REQUIRED ACTION: Please report every line in the entries that contains the string "gripper".

───── PROVIDED MATERIAL ─────

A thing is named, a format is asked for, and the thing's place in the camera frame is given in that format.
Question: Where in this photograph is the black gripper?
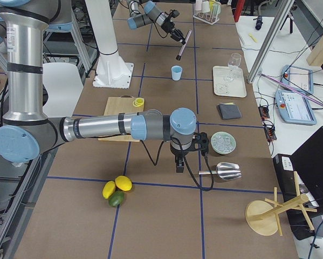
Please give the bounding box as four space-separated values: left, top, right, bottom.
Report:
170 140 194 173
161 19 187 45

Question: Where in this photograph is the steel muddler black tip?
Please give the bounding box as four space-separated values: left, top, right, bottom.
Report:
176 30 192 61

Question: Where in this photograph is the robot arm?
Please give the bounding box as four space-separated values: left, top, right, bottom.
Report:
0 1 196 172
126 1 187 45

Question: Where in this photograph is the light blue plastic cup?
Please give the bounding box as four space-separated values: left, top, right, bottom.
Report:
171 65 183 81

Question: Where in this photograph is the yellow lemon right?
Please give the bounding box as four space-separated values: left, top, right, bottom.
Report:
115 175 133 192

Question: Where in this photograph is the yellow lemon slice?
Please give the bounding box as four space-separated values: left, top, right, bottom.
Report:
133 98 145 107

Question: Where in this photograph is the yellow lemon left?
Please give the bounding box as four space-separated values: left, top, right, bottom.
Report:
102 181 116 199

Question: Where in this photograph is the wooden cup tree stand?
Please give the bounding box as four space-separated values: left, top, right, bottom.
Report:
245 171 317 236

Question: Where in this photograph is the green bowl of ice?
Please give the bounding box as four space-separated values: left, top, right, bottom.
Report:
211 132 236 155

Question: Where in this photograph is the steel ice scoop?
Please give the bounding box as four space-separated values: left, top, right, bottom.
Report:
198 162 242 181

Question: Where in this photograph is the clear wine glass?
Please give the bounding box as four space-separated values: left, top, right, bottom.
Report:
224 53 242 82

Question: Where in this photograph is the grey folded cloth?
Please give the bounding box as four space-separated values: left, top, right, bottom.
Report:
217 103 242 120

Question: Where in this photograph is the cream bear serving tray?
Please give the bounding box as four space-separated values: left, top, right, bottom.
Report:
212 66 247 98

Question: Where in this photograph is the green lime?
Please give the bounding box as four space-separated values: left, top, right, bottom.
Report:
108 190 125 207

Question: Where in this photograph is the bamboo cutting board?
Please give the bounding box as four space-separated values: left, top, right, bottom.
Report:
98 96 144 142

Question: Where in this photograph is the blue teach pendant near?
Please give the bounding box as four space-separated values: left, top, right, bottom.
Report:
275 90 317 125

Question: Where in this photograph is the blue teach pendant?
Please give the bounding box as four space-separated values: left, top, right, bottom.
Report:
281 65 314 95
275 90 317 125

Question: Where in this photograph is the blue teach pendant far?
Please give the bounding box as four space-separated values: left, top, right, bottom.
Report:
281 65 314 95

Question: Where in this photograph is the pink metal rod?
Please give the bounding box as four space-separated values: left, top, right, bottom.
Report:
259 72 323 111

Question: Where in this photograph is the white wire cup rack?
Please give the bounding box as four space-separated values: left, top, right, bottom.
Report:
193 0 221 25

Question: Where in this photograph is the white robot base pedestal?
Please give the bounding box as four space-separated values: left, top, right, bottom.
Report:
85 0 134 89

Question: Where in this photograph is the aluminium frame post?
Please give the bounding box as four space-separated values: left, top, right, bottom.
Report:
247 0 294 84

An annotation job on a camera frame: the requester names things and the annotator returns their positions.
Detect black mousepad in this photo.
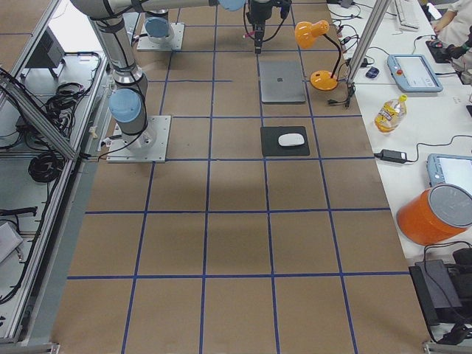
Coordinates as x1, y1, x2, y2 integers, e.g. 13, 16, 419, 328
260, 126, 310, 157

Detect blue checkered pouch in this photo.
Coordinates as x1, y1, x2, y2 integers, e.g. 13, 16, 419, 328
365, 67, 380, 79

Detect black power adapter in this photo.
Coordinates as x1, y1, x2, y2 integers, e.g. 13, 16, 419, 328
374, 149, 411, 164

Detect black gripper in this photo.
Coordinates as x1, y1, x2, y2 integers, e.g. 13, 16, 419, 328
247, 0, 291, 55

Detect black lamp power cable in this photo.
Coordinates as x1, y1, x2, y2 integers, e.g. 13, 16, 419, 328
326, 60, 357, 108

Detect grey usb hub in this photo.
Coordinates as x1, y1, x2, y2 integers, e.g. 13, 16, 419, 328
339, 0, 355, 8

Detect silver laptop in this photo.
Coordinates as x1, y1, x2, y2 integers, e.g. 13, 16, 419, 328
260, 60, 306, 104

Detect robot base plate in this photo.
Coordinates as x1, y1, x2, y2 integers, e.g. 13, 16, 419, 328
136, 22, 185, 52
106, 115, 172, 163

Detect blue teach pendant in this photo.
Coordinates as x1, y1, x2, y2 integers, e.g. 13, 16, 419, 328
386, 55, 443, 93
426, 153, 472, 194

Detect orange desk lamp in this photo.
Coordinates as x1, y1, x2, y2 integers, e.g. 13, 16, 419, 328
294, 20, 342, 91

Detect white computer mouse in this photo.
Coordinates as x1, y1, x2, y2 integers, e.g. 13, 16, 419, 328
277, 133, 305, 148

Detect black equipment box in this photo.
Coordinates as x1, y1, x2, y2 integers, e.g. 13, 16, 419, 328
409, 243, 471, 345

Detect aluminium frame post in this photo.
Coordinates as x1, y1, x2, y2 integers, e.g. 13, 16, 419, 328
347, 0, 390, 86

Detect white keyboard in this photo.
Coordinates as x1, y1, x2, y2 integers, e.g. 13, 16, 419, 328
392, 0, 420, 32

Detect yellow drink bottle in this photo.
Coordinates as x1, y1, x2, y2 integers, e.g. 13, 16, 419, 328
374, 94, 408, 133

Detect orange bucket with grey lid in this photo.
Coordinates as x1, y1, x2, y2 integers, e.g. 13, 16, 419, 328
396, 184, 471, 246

─────

ANSWER BOX:
Question: Where in this photograph is the black gripper?
Detect black gripper in this photo.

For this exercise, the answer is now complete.